Task to carry out: Read the entries below and pull out each line with the string "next".

-=-=-=-=-

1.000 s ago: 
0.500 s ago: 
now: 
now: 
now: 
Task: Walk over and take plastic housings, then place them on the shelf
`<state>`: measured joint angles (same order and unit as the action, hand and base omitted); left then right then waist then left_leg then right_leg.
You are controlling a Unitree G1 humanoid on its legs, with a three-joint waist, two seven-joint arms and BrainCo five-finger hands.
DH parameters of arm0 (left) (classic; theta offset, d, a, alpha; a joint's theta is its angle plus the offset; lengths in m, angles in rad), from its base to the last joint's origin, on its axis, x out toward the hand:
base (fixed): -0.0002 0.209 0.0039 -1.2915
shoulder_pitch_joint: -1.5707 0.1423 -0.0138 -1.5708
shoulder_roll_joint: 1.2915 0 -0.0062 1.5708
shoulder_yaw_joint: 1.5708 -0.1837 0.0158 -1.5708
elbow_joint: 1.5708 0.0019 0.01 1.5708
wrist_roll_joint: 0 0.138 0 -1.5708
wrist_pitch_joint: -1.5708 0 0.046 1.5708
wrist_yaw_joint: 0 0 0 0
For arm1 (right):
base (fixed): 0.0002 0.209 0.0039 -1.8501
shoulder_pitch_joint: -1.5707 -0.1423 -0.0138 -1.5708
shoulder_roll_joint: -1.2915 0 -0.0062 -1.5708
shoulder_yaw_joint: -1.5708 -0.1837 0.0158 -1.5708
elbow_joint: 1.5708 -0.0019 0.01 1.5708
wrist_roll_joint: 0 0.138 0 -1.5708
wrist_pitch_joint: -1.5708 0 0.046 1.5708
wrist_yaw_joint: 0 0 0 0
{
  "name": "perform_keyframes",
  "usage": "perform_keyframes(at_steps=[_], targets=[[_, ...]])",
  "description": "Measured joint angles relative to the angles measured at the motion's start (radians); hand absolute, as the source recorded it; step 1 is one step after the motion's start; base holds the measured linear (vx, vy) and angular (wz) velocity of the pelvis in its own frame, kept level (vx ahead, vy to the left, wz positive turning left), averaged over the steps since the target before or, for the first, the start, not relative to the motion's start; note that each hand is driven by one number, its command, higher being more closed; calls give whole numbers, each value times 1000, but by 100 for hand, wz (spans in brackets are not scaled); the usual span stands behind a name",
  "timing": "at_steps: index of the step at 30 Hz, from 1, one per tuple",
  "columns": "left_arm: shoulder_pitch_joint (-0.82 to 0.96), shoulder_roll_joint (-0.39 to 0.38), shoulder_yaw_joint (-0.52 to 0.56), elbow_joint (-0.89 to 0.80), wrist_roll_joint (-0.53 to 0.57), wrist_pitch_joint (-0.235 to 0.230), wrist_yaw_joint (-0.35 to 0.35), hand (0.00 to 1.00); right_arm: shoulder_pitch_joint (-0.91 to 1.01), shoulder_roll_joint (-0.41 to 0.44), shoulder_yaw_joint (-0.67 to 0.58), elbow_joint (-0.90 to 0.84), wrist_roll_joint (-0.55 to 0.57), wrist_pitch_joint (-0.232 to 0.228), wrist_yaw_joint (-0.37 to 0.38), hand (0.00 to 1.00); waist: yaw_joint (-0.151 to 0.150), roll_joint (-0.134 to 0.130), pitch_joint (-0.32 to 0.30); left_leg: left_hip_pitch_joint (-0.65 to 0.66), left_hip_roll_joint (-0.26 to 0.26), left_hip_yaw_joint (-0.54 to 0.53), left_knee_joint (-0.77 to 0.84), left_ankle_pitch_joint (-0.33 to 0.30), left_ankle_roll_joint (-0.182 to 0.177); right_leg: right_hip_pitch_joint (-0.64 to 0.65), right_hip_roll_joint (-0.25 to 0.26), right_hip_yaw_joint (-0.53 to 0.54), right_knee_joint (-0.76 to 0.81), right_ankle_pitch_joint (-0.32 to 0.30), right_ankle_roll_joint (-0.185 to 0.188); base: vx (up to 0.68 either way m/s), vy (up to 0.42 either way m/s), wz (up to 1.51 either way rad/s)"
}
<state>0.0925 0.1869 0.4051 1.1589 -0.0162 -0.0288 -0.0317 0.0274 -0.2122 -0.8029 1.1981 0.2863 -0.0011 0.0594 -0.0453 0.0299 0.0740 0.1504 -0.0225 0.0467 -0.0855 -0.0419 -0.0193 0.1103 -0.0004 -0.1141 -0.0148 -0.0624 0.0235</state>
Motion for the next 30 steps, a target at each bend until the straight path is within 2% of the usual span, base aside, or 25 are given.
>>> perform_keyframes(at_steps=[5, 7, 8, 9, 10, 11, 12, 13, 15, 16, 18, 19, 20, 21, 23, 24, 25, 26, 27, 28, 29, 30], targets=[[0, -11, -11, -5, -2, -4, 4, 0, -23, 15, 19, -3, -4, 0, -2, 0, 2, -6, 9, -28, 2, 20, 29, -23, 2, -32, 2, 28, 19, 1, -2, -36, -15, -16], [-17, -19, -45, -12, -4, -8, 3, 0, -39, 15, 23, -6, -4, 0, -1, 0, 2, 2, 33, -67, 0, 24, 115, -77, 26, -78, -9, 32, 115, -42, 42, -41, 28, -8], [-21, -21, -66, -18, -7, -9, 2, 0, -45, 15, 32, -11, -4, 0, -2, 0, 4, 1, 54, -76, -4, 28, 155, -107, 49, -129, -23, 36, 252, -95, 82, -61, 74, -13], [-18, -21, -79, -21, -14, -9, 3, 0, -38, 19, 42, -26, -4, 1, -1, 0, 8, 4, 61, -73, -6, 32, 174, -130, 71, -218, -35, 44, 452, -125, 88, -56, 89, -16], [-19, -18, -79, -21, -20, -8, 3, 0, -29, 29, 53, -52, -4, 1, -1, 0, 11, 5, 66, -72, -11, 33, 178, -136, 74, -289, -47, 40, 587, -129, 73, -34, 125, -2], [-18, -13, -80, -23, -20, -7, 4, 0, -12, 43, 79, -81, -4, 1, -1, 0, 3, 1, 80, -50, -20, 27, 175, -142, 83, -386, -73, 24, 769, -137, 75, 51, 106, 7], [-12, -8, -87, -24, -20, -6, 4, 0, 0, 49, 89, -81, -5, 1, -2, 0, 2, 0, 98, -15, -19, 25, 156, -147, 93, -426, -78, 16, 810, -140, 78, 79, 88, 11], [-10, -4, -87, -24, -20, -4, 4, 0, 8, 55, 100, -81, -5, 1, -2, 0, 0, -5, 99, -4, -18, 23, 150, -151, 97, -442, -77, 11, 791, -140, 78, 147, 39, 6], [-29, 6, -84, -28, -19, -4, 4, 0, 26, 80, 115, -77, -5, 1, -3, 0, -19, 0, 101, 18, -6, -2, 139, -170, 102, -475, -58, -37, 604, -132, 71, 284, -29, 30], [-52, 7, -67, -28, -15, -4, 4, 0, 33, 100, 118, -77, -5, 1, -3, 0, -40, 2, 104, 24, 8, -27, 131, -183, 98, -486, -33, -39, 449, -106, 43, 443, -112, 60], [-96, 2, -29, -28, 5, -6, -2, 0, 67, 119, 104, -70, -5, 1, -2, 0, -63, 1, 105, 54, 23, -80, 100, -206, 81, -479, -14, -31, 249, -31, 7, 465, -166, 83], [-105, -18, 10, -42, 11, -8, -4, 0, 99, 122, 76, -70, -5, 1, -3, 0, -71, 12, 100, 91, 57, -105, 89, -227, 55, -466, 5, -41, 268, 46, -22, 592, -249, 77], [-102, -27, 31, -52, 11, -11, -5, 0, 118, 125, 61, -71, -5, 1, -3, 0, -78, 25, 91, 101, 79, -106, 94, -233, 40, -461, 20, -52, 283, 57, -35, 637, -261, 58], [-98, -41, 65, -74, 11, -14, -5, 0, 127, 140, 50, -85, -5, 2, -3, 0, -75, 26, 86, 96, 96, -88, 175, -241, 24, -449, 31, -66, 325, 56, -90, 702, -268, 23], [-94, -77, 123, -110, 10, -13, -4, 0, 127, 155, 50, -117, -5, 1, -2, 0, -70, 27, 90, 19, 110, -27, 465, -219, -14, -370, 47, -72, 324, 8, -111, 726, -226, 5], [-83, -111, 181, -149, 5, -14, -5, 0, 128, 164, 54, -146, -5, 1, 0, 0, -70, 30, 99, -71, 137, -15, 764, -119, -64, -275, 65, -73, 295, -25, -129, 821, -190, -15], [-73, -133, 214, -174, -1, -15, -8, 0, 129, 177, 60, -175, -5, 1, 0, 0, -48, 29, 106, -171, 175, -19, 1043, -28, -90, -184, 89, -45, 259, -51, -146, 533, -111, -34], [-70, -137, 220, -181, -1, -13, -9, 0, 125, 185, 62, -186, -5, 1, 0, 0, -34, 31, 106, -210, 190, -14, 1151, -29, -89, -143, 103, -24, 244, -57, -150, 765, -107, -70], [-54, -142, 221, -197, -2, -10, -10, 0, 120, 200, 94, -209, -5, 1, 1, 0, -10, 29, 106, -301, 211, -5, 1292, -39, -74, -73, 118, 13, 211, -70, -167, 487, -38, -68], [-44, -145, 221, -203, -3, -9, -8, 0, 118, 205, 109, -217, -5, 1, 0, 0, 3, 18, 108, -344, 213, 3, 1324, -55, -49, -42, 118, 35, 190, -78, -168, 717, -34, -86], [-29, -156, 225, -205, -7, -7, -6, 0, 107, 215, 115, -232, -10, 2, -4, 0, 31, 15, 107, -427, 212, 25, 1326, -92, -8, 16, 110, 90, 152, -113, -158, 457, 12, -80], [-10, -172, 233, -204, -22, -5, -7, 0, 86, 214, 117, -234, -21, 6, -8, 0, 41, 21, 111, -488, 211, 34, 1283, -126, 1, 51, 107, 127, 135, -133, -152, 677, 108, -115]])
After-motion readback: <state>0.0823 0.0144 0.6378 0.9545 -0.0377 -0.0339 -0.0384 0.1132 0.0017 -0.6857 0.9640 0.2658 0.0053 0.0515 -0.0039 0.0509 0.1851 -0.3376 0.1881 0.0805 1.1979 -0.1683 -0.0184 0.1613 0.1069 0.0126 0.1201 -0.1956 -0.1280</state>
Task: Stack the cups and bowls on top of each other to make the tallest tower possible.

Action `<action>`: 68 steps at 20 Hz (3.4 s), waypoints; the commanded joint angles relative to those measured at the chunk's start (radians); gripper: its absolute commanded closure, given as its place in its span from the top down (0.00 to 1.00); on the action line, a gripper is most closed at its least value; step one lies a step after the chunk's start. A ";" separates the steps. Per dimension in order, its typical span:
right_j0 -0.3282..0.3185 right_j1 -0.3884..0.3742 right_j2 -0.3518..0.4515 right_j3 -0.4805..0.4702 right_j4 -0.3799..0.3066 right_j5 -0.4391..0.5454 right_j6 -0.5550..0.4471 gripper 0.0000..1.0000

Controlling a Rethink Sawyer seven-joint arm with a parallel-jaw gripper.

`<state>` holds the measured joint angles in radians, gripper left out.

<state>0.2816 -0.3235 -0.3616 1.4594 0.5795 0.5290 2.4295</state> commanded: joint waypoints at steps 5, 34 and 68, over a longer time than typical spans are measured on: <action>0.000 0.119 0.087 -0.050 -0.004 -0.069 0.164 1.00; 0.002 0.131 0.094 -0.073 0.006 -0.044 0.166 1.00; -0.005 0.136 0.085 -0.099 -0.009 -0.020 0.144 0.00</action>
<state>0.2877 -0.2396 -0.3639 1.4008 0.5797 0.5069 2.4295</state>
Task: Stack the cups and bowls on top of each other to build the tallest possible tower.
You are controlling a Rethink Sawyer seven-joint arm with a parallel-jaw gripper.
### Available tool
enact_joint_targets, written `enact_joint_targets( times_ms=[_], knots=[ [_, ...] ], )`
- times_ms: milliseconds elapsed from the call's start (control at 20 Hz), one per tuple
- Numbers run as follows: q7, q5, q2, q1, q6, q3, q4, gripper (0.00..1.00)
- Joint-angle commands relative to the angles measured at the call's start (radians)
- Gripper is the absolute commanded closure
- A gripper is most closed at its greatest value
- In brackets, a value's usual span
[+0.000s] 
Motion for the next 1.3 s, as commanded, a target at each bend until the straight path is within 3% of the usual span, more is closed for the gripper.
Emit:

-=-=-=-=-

Answer for this exercise:
Motion for the next 30 steps, a target at each bend until the straight path is within 2% of the usual span, base aside, or 25 are given.
Motion for the next 1.3 s, as commanded, a target at each bend until the straight path is within 3% of the usual span, more is closed for the gripper.

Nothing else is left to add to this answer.